:: ACTIVITY ::
Take the line containing "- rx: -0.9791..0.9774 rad" and all lines after it to the end of the records, and output them exactly.

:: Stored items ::
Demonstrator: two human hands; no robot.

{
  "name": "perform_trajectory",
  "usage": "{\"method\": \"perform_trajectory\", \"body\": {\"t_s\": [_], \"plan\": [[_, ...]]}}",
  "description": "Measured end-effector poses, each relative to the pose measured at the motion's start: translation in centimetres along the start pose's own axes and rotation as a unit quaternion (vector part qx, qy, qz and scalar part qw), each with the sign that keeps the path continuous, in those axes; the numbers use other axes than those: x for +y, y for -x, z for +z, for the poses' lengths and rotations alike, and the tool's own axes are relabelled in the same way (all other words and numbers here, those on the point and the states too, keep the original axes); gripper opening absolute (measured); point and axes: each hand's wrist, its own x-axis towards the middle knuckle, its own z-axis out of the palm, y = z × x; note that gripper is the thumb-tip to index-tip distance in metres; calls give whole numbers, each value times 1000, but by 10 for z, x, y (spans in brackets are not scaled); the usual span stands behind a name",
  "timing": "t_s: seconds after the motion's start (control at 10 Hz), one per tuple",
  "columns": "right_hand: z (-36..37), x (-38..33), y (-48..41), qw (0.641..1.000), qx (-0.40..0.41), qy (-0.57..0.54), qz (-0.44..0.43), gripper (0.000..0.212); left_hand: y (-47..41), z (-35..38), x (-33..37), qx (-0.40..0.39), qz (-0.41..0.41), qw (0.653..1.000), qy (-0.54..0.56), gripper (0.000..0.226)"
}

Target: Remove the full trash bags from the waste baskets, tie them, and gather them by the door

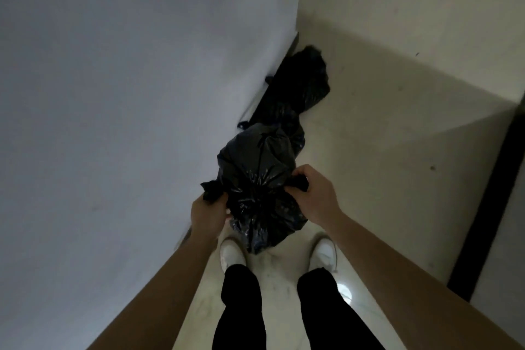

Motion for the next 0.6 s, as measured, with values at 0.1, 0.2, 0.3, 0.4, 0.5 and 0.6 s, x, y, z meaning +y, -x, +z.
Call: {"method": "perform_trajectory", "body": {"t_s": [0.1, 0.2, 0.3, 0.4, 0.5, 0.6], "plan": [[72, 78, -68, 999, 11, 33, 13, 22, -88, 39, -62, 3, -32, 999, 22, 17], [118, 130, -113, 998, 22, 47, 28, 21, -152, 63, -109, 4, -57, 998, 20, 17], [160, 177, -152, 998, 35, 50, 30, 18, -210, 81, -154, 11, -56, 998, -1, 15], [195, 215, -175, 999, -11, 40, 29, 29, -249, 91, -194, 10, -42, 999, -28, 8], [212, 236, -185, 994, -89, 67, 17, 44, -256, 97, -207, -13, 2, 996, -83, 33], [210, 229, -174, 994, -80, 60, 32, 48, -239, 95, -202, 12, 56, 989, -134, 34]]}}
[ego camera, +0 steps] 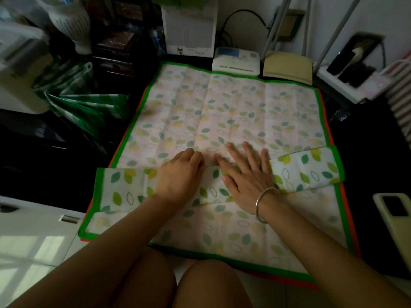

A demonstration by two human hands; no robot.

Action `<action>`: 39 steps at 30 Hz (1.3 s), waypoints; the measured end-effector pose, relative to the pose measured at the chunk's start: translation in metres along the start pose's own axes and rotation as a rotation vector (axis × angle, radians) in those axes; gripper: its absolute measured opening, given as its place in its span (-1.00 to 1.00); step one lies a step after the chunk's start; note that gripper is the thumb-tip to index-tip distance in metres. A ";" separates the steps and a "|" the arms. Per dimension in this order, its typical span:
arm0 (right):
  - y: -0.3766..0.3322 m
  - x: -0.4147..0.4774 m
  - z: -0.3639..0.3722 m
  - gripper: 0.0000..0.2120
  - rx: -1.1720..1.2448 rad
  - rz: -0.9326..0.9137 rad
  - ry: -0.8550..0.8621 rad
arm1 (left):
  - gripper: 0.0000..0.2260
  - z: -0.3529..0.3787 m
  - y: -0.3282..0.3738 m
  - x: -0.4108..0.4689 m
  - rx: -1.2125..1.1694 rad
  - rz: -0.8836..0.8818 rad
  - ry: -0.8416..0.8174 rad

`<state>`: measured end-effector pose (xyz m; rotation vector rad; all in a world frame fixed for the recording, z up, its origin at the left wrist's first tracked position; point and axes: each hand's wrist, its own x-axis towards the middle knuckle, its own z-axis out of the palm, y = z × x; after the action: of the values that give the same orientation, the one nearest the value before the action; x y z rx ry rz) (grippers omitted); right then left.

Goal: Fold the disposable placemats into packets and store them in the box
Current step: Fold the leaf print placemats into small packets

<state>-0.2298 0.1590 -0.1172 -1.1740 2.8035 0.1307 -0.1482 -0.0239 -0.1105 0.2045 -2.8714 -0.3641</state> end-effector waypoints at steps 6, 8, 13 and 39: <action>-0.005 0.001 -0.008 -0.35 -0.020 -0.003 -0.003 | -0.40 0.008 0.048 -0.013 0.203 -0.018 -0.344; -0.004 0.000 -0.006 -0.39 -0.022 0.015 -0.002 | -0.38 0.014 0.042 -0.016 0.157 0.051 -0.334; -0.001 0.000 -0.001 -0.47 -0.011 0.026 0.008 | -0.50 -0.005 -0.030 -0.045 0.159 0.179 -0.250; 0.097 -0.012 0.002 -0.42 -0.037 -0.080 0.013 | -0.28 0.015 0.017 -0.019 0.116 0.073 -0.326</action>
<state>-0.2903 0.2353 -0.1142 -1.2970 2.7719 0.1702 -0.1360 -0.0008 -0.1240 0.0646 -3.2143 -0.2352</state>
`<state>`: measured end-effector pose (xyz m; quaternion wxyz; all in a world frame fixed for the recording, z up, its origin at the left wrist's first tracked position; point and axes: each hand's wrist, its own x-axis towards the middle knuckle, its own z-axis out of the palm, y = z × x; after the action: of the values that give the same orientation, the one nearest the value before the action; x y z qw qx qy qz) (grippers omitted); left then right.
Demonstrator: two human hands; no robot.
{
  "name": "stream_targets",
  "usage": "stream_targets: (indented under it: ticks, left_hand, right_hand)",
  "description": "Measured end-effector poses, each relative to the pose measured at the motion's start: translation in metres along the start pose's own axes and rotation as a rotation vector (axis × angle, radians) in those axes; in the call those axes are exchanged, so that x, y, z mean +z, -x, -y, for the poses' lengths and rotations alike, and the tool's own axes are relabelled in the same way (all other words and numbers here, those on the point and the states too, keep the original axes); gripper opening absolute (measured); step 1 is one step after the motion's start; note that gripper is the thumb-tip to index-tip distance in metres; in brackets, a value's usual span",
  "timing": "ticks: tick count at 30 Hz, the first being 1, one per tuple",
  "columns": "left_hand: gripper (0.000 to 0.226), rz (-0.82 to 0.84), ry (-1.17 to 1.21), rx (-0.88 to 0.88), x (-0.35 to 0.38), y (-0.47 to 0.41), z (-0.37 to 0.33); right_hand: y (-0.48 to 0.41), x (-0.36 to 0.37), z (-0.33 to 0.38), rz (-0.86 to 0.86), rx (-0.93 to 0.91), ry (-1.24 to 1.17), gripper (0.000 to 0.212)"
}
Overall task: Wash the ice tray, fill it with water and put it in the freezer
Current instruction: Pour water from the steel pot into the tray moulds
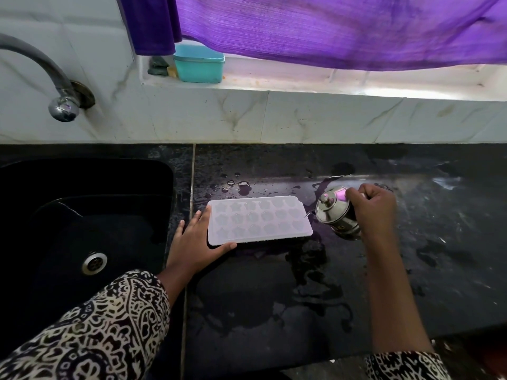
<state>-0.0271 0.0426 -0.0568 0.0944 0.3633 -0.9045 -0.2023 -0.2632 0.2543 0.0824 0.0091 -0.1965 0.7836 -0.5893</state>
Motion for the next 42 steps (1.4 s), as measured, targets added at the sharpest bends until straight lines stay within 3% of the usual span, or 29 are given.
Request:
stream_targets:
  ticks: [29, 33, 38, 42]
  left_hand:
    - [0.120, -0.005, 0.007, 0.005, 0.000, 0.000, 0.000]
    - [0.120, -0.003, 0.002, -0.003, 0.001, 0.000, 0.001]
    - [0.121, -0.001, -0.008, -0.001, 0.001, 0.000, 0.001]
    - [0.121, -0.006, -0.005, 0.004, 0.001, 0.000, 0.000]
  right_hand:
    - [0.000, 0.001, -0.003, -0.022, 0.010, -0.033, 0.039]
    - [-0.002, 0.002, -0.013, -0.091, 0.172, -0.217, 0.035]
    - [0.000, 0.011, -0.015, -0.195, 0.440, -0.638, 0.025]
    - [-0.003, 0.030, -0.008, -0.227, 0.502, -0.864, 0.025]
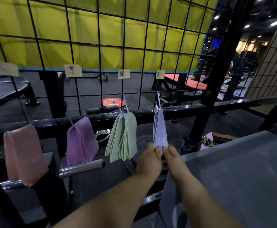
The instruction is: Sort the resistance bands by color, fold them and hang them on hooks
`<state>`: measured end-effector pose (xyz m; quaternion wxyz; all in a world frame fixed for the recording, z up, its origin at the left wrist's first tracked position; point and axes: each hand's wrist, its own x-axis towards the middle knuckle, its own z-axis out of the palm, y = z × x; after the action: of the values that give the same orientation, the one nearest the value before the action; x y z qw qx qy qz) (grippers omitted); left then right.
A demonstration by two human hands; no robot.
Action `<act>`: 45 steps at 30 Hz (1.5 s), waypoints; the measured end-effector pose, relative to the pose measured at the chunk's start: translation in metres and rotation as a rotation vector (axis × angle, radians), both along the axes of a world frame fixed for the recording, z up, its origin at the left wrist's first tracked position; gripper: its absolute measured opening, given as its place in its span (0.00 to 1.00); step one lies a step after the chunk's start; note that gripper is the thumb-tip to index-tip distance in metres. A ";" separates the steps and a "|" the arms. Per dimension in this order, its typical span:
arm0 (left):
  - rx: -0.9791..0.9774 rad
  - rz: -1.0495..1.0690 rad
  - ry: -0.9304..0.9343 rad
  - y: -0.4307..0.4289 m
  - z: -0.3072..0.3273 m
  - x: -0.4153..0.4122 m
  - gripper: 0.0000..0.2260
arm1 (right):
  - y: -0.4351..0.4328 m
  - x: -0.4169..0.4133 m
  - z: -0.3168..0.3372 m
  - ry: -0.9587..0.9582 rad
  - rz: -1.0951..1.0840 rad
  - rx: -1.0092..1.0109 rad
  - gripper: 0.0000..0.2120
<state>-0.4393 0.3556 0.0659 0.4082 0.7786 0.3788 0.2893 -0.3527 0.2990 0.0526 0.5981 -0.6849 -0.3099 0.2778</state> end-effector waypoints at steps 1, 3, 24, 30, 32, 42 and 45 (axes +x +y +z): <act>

:: THE COMPLETED TASK ::
  - rx: -0.9791..0.9774 rad
  - rz: -1.0495..1.0690 rad
  - ry: -0.9304..0.9343 rad
  - y: -0.4307..0.4289 m
  - z: -0.3072..0.3273 m
  - x: -0.4153..0.4122 m
  - gripper: 0.0000..0.2260
arm1 (right):
  - y: -0.4351..0.4328 m
  - x: -0.4169..0.4133 m
  - z: -0.3168..0.3372 m
  - ry: -0.9587..0.9582 rad
  - rz: -1.0951..1.0840 rad
  - rx: -1.0092..1.0109 rad
  - gripper: 0.0000..0.2120
<state>-0.4393 0.3556 0.0659 0.4082 0.7786 0.3788 0.2893 -0.3527 0.2990 0.0526 0.5981 -0.6849 -0.3099 0.2778</state> end-effector waypoints at steps 1, 3, 24, 30, 32, 42 and 45 (axes +x +y +z): <act>

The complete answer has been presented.